• **Listed records**
————————

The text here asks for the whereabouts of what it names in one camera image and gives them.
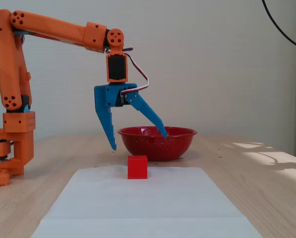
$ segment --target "wooden table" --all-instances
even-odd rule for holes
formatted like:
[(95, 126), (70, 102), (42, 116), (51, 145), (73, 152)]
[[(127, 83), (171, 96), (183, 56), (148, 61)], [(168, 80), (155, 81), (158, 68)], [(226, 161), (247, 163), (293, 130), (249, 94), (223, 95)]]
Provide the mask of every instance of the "wooden table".
[[(0, 238), (30, 237), (77, 169), (126, 165), (120, 137), (36, 142), (25, 175), (0, 187)], [(196, 136), (183, 158), (150, 166), (201, 167), (266, 238), (296, 238), (296, 157), (239, 136)]]

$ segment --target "speckled red bowl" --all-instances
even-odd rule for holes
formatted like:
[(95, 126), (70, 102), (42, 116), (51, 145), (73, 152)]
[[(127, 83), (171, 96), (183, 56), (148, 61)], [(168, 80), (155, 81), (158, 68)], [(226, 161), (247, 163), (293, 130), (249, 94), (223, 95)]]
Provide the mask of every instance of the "speckled red bowl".
[(165, 139), (155, 126), (128, 127), (118, 131), (132, 155), (146, 155), (149, 161), (178, 159), (192, 143), (195, 130), (166, 126)]

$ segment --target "white sheet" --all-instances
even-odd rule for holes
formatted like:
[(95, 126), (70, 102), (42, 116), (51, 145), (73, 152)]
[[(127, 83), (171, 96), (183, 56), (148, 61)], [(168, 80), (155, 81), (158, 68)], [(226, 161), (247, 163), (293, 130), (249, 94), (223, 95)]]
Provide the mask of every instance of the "white sheet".
[(78, 170), (33, 238), (260, 238), (200, 168)]

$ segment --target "orange gripper mount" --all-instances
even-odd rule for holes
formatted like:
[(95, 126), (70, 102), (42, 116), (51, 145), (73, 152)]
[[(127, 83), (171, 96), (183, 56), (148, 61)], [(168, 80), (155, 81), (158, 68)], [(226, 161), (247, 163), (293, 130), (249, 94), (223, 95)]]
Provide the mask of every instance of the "orange gripper mount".
[[(0, 185), (7, 185), (12, 175), (22, 175), (24, 165), (33, 158), (33, 130), (35, 112), (22, 44), (24, 35), (32, 35), (76, 46), (107, 55), (108, 82), (127, 82), (127, 57), (122, 52), (123, 33), (118, 29), (88, 22), (86, 27), (25, 11), (10, 12), (0, 9), (0, 95), (6, 108), (0, 129)], [(110, 65), (114, 56), (124, 57), (122, 76), (114, 78)], [(14, 157), (6, 159), (14, 146)]]

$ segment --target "red block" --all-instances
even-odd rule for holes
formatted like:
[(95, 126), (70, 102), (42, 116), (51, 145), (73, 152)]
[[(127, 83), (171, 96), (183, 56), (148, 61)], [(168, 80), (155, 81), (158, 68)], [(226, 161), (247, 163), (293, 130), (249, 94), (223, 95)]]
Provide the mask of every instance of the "red block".
[(146, 155), (128, 156), (128, 179), (148, 178), (148, 158)]

————————

• **Activity**
Could you retype all the entries above exactly, without the pictures?

• **Answer to this problem**
The text here asks for the whereabouts of what it names in one camera image and gives them.
$ segment --target "wooden table" --all-instances
even-odd rule for holes
formatted like:
[(95, 126), (70, 102), (42, 116), (51, 145), (73, 152)]
[[(127, 83), (171, 96), (183, 56), (148, 61)], [(168, 80), (155, 81), (158, 68)], [(226, 161), (247, 163), (293, 130), (249, 94), (223, 95)]]
Provide the mask of every instance of the "wooden table".
[[(0, 238), (30, 237), (77, 169), (126, 165), (120, 137), (36, 142), (25, 175), (0, 187)], [(196, 136), (183, 158), (150, 166), (201, 167), (266, 238), (296, 238), (296, 157), (239, 136)]]

$ segment --target "speckled red bowl" --all-instances
even-odd rule for holes
formatted like:
[(95, 126), (70, 102), (42, 116), (51, 145), (73, 152)]
[[(127, 83), (171, 96), (183, 56), (148, 61)], [(168, 80), (155, 81), (158, 68)], [(226, 161), (247, 163), (293, 130), (249, 94), (223, 95)]]
Provide the mask of every instance of the "speckled red bowl".
[(165, 139), (155, 126), (128, 127), (118, 131), (132, 155), (146, 155), (149, 161), (178, 159), (192, 143), (195, 130), (166, 126)]

$ segment --target "white sheet" --all-instances
even-odd rule for holes
formatted like:
[(95, 126), (70, 102), (42, 116), (51, 145), (73, 152)]
[[(127, 83), (171, 96), (183, 56), (148, 61)], [(168, 80), (155, 81), (158, 68)], [(226, 161), (247, 163), (293, 130), (249, 94), (223, 95)]]
Provide the mask of every instance of the "white sheet".
[(78, 170), (33, 238), (260, 238), (200, 168)]

$ segment --target "orange gripper mount" --all-instances
even-odd rule for holes
formatted like:
[(95, 126), (70, 102), (42, 116), (51, 145), (73, 152)]
[[(127, 83), (171, 96), (183, 56), (148, 61)], [(168, 80), (155, 81), (158, 68)], [(226, 161), (247, 163), (293, 130), (249, 94), (223, 95)]]
Provide the mask of every instance of the "orange gripper mount".
[[(0, 185), (7, 185), (12, 175), (22, 175), (24, 165), (33, 158), (33, 130), (35, 112), (22, 44), (24, 35), (32, 35), (76, 46), (107, 55), (108, 82), (127, 82), (127, 57), (122, 52), (123, 33), (118, 29), (88, 22), (86, 27), (25, 11), (10, 12), (0, 9), (0, 95), (6, 108), (0, 129)], [(110, 65), (114, 56), (124, 57), (122, 76), (114, 78)], [(14, 157), (6, 159), (14, 146)]]

$ segment --target "red block" --all-instances
even-odd rule for holes
formatted like:
[(95, 126), (70, 102), (42, 116), (51, 145), (73, 152)]
[[(127, 83), (171, 96), (183, 56), (148, 61)], [(168, 80), (155, 81), (158, 68)], [(226, 161), (247, 163), (293, 130), (249, 94), (223, 95)]]
Provide the mask of every instance of the "red block".
[(146, 155), (128, 156), (128, 179), (148, 178), (148, 158)]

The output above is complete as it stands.